Strasbourg Court Piles Rights Pressure on Bosnia
The European Court of Human Rights, ECHR, on July 15 backed Azra Zornic in her suit against the state of Bosnia and Herzegovina in a case concerning people’s rights to run for top posts in the country.
The new ruling puts Bosnia under renewed pressure to change the way it is governed since it echoes the 2009 ruling by the same court in the case of Sejdic and Finci.
Dervo Sejdic, a Roma, and Jakob Finci, a Jew, won their case against Bosnia, which the court said should change its constitution to allow ethnic minorities run for posts in the state-level Presidency and the House of Peoples.
These posts are currently reserved for members of the country’s so-called constituent nationalities, Bosniaks, Serbs and Croats.
Zornic complained before the same court that she was unable to run for these posts because she had declared her identity as a citizen of Bosnia and Herzegovina without any ethnic affiliation.
“As the applicant does not declare affiliation with any of the ‘constituent peoples’ but simply as a citizen of Bosnia and Herzegovina, she is ineligible to stand for election to the second chamber of the State parliament [the House of Peoples] and to the collective Head of State [the Presidency],” the ECHR noted in its ruling.
“The finding of a violation in the present case was the direct result of the failure of the authorities of the respondent State to introduce measures to ensure compliance with the judgment in Sejdić and Finci,” it added.
Bosnia contested the case before the court. The Bosnian representative in the ECHR, Monika Mijic, told state television, BHRT, on Tuesday that the ruling was not acceptable as it infringed on Bosnia’s sovereignty.
“We will submit a demand to question this ruling considering that it is unimplementable and affects the sovereignty of every member state of the Council of Europe,” Mijic said.
However, the court said Bosnia’s constitutional provisions were never designed to be permanent.
The ECHR said that the “impugned constitutional provisions were put in place when a very fragile ceasefire was in effect on the ground and that the provisions were designed to end a brutal conflict marked by genocide and ‘ethnic cleansing’.
“The nature of the conflict was such that the approval of the ‘constituent peoples’ was necessary to ensure peace,” the ECHR said, referring to the last months of the 1992-5 war in Bosnia.
“However, now, more than eighteen years after the end of the tragic conflict, there could no longer be any reason for the maintenance of the contested constitutional provisions.
“The Court considers that the time has come for a political system which will provide every citizen of Bosnia and Herzegovina with the right to stand for elections to the Presidency and the House of Peoples of Bosnia and Herzegovina without discrimination based on ethnic affiliation and without granting special rights for constituent people to the exclusion of minorities or citizens,” it added.

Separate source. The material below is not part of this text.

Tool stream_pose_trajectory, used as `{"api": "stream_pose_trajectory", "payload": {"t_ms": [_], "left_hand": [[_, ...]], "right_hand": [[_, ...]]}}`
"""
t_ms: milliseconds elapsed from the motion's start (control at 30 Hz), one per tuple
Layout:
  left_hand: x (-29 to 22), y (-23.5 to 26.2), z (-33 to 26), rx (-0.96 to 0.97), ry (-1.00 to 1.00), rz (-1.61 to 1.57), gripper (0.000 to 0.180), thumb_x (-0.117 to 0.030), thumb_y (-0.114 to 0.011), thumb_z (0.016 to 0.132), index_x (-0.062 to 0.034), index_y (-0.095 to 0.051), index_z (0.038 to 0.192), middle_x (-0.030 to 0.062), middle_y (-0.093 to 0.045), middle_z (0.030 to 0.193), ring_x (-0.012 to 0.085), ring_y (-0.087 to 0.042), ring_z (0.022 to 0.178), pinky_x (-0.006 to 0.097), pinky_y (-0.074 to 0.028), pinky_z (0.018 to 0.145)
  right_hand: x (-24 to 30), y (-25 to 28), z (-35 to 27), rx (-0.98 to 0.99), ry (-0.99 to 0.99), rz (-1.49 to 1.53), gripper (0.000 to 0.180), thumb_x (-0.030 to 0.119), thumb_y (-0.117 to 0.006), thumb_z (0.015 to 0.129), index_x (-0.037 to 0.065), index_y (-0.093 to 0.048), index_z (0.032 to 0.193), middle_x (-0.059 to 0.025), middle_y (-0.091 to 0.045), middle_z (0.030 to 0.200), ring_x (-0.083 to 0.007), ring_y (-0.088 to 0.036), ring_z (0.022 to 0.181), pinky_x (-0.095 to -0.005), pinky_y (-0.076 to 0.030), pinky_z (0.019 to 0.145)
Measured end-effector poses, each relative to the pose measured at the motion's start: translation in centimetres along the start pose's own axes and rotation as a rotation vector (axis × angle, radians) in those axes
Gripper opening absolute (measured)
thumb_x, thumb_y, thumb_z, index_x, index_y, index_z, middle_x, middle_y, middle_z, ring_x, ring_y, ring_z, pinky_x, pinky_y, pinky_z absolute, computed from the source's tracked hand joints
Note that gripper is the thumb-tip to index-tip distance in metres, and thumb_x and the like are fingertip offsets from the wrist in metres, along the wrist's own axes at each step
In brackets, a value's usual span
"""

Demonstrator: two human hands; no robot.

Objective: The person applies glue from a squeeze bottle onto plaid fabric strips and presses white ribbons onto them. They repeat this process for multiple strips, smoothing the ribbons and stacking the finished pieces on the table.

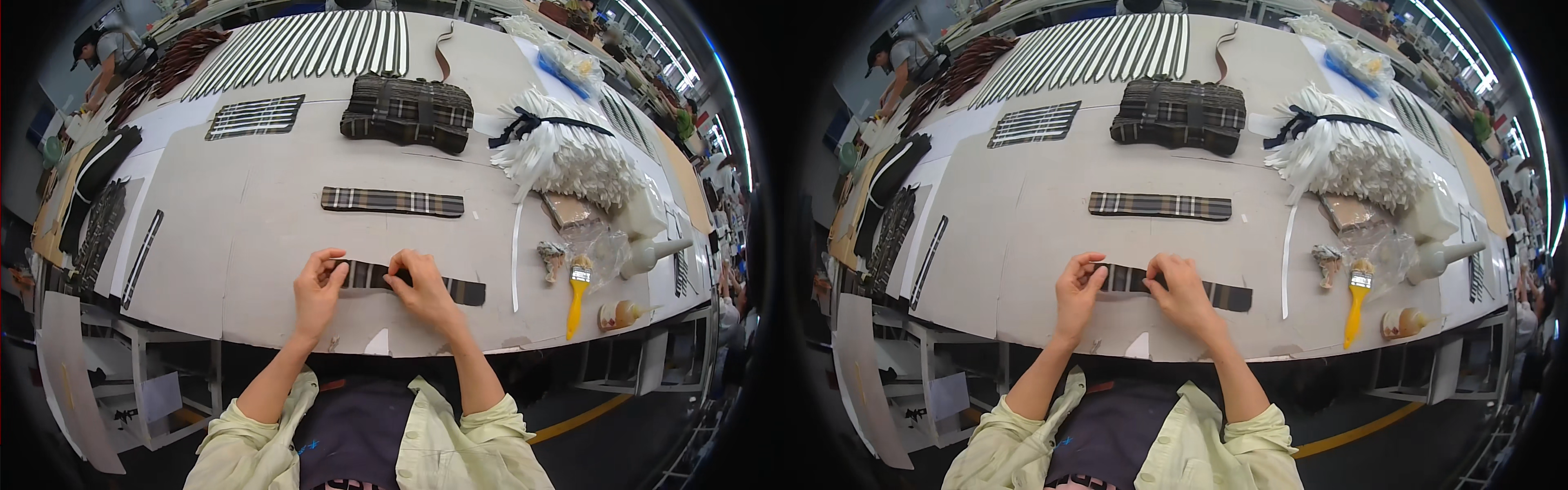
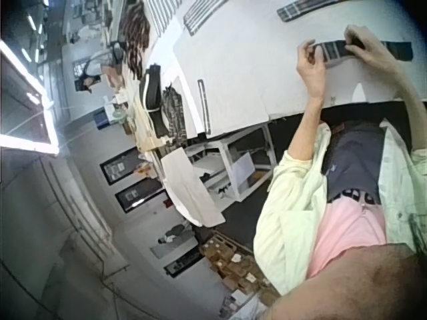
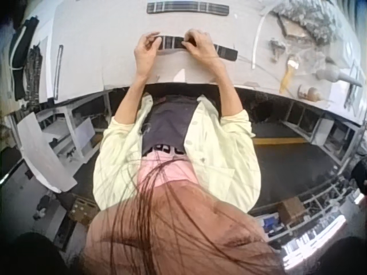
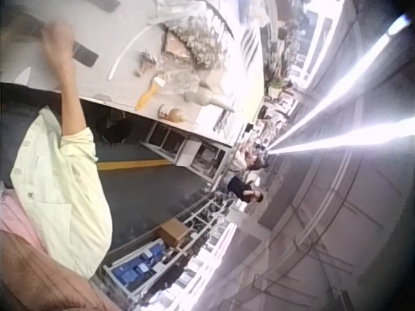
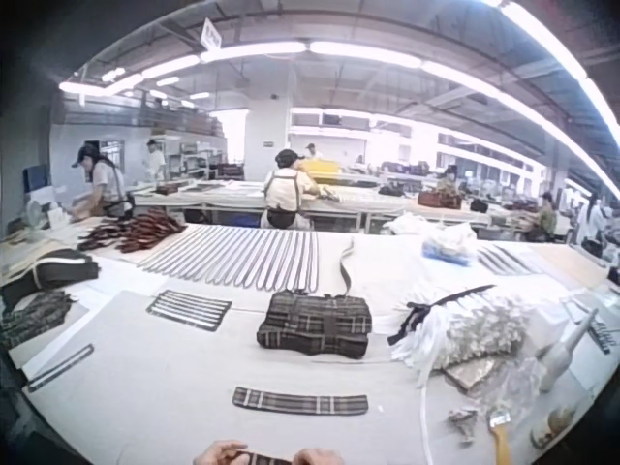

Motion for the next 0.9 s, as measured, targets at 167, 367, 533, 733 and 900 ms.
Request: {"api": "stream_pose_trajectory", "payload": {"t_ms": [167,367,533,733,900], "left_hand": [[-0.1,1.6,0.3,-0.080,0.010,0.183,0.019,-0.002,-0.064,0.095,-0.0028,-0.065,0.114,-0.0022,-0.060,0.082,0.0030,-0.054,0.073,0.019,-0.045,0.062],[0.2,2.3,0.5,-0.129,-0.010,0.307,0.018,-0.006,-0.066,0.095,-0.0037,-0.067,0.113,-0.0047,-0.063,0.078,0.0011,-0.049,0.064,0.018,-0.039,0.054],[0.3,2.9,0.9,-0.143,-0.001,0.363,0.019,-0.007,-0.067,0.093,-0.0012,-0.067,0.112,0.0009,-0.068,0.079,0.0055,-0.058,0.070,0.022,-0.047,0.064],[-0.1,3.0,0.8,-0.177,-0.008,0.358,0.021,-0.007,-0.068,0.092,-0.0015,-0.067,0.112,0.0028,-0.069,0.080,0.0067,-0.060,0.071,0.024,-0.050,0.064],[-0.3,2.4,1.5,-0.137,-0.051,0.438,0.023,-0.006,-0.069,0.090,-0.0029,-0.068,0.113,0.0056,-0.070,0.083,0.0093,-0.062,0.069,0.026,-0.052,0.064]], "right_hand": [[-2.9,6.9,-2.3,-0.255,-0.055,-0.159,0.011,0.004,-0.070,0.083,0.006,-0.062,0.090,-0.0057,-0.066,0.087,-0.0269,-0.060,0.089,-0.0390,-0.040,0.086],[-8.1,17.1,-14.4,-1.001,-0.311,0.239,0.013,0.011,-0.070,0.092,0.003,-0.064,0.101,-0.0084,-0.065,0.097,-0.0234,-0.061,0.094,-0.0359,-0.048,0.088],[-13.8,24.1,-22.7,-1.068,0.391,1.929,0.072,0.047,-0.070,0.090,-0.001,-0.041,0.137,-0.0158,-0.051,0.127,-0.0288,-0.052,0.115,-0.0408,-0.047,0.092],[-20.5,28.4,-22.5,-1.493,0.743,2.287,0.072,0.042,-0.073,0.087,-0.001,-0.043,0.137,-0.0193,-0.048,0.133,-0.0365,-0.049,0.126,-0.0486,-0.048,0.096],[-23.5,32.8,-26.6,-1.445,0.576,1.797,0.062,0.029,-0.068,0.093,-0.002,-0.042,0.140,-0.0212,-0.044,0.145,-0.0400,-0.047,0.130,-0.0486,-0.049,0.099]]}}
Point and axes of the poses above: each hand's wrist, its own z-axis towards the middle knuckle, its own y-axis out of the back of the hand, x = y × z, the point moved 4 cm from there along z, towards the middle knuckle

Whether anything will happens as a result of the court ruling is unclear.
After the Sejdic and Finci ruling in December 2009, the Committee of Ministers of the Council of Europe adopted three interim resolutions urging the authorities to take all the necessary steps and implement it.
Several attempts have been made over the past five years to agree on ways to implement the Sejdic and Finci ruling but the main political parties have yet to agree on them.